● **Available data**
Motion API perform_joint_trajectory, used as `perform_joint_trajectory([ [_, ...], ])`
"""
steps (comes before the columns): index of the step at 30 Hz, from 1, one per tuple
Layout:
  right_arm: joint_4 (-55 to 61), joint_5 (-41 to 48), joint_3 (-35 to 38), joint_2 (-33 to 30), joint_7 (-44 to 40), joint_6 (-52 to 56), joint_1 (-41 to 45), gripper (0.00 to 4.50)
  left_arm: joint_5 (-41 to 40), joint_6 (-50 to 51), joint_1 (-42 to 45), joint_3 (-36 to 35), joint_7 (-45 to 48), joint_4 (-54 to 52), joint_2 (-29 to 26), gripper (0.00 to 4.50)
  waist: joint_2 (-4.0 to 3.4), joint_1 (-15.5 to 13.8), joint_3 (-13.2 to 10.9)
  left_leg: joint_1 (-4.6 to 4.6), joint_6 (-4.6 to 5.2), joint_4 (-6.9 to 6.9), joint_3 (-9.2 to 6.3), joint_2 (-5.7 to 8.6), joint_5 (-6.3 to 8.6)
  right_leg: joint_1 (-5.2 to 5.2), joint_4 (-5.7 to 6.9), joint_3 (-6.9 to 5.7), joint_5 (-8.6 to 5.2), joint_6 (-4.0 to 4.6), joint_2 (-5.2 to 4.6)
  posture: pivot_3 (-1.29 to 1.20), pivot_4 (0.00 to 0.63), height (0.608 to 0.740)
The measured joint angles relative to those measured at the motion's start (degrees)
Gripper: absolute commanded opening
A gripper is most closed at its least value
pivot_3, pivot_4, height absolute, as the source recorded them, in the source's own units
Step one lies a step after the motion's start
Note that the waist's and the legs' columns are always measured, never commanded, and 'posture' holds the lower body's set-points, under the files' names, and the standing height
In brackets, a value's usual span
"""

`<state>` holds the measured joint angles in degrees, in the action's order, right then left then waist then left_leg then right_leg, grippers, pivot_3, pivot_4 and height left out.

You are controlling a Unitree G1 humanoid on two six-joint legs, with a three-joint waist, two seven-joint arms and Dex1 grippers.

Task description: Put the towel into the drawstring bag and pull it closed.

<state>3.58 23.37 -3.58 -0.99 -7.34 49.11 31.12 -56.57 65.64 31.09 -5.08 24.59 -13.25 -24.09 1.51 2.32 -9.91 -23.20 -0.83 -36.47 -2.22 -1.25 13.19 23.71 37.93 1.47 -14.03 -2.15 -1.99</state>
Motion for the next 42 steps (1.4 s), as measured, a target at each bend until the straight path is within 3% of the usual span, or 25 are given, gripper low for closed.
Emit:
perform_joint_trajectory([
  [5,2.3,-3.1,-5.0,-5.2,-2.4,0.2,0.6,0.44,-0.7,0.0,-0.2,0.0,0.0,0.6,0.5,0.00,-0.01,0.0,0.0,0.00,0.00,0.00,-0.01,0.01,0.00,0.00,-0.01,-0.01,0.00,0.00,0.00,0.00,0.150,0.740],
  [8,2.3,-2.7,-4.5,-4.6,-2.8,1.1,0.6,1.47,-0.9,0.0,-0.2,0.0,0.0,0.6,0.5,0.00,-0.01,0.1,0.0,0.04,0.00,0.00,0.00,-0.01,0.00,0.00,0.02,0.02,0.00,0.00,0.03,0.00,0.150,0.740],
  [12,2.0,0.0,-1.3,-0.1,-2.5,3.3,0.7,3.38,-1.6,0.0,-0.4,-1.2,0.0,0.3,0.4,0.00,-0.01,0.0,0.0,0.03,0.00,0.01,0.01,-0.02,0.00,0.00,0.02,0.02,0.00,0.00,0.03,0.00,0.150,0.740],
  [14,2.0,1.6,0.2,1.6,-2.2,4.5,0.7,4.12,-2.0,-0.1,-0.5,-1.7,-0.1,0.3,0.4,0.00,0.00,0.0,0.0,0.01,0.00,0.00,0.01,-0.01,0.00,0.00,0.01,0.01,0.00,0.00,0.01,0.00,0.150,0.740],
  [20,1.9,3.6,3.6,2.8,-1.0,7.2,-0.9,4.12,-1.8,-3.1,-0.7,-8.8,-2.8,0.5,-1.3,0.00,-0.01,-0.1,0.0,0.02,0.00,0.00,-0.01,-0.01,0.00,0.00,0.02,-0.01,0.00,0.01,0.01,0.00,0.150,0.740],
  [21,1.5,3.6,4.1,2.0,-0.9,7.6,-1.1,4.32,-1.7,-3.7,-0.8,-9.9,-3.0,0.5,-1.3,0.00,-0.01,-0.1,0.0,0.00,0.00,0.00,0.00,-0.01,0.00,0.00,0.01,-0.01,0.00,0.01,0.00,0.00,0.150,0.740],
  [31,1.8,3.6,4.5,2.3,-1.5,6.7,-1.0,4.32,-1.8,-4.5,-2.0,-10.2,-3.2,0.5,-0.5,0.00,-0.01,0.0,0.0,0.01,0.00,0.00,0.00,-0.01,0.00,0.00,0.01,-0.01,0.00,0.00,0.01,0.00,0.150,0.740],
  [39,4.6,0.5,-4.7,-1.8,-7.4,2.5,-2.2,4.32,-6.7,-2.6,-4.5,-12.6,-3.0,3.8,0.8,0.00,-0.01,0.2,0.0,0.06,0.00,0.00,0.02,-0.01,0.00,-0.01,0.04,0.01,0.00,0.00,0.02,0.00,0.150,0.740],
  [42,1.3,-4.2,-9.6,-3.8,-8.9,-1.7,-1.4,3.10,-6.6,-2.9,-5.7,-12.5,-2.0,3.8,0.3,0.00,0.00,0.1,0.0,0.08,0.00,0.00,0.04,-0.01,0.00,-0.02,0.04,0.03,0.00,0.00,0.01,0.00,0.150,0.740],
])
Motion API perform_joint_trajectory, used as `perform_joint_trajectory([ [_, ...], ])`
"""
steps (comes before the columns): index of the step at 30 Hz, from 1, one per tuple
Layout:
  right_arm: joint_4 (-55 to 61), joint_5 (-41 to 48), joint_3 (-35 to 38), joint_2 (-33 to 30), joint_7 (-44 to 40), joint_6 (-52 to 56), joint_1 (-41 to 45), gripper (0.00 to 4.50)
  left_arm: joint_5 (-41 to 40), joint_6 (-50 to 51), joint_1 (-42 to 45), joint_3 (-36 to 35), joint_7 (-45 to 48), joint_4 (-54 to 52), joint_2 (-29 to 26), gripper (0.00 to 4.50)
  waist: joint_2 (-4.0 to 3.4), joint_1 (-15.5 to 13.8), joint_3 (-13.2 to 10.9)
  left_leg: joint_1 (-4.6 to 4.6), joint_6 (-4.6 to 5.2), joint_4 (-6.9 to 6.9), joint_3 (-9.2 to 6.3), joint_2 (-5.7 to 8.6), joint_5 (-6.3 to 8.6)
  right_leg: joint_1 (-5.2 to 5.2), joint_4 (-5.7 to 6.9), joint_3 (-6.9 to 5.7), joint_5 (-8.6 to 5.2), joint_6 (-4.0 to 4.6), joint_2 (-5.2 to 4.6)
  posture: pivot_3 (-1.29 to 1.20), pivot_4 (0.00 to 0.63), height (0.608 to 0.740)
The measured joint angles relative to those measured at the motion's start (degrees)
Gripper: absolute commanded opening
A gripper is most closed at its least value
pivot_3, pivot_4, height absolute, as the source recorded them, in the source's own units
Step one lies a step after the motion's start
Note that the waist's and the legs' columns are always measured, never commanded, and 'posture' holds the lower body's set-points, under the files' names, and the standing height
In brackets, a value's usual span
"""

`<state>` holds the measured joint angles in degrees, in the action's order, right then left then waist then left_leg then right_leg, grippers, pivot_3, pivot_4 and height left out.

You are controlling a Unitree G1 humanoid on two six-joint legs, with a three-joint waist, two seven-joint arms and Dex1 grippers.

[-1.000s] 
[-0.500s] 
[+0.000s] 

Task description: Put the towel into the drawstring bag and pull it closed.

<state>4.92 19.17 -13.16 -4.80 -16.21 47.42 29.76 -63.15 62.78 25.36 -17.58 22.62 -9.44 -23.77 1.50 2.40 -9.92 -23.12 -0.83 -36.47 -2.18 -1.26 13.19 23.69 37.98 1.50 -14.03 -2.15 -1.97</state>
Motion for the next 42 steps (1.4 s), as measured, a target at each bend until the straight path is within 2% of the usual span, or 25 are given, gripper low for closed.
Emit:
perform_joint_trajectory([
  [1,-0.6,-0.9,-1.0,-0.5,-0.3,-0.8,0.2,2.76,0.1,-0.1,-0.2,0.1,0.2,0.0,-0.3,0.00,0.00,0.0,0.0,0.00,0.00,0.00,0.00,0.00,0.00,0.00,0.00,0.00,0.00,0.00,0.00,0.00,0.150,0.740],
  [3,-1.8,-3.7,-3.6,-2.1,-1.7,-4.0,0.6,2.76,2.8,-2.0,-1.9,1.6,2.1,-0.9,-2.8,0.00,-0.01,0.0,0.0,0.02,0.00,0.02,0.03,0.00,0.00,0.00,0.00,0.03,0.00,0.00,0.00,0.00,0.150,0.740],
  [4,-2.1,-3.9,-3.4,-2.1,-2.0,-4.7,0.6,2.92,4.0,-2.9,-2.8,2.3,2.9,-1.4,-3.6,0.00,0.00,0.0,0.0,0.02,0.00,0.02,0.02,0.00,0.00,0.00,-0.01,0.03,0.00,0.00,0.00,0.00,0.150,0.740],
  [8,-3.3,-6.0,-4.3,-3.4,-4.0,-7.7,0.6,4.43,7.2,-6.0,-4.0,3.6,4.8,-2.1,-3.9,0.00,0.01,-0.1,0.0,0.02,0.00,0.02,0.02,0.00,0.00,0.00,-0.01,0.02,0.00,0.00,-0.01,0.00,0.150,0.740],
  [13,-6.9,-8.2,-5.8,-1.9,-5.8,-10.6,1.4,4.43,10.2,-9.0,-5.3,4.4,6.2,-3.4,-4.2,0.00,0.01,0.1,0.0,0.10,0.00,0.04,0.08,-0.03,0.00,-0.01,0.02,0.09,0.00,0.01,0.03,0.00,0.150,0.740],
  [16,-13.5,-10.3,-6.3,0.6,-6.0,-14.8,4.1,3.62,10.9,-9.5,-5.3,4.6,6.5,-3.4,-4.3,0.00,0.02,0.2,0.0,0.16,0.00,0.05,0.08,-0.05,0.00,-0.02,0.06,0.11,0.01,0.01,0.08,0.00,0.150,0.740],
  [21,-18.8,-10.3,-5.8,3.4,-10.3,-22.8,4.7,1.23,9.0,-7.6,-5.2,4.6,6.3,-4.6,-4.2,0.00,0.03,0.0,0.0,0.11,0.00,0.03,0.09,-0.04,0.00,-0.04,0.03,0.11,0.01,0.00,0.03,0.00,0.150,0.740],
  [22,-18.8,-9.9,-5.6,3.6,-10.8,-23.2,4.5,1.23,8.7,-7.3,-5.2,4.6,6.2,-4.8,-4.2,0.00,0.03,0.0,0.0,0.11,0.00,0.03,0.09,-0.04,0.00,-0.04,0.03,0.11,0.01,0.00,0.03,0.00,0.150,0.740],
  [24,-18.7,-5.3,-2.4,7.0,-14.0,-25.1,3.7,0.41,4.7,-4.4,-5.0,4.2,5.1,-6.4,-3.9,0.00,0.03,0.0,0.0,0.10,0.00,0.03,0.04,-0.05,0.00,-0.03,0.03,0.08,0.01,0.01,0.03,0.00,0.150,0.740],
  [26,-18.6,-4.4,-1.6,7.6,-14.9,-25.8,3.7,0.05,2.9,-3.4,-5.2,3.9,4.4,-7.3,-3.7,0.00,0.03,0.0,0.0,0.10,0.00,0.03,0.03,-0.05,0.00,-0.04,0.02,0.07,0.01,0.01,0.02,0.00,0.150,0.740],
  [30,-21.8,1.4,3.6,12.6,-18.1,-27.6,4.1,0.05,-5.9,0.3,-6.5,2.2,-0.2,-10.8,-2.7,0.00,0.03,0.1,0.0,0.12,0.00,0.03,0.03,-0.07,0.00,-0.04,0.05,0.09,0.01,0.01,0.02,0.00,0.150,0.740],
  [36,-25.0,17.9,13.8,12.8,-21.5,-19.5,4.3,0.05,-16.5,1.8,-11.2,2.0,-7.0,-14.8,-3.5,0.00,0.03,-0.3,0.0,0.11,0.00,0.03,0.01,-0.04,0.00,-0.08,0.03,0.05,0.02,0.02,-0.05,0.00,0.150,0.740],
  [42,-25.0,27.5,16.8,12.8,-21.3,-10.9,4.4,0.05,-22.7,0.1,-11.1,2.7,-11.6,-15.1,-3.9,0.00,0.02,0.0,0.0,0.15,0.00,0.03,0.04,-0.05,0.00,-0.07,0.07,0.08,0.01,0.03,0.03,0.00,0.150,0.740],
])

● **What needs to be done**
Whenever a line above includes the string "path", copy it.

● **Your solution**
Motion for the next 42 steps (1.4 s), as measured, a target at each bend until the straight path is within 3% of the usual span, or 25 are given, gripper low for closed.
Motion for the next 42 steps (1.4 s), as measured, a target at each bend until the straight path is within 2% of the usual span, or 25 are given, gripper low for closed.

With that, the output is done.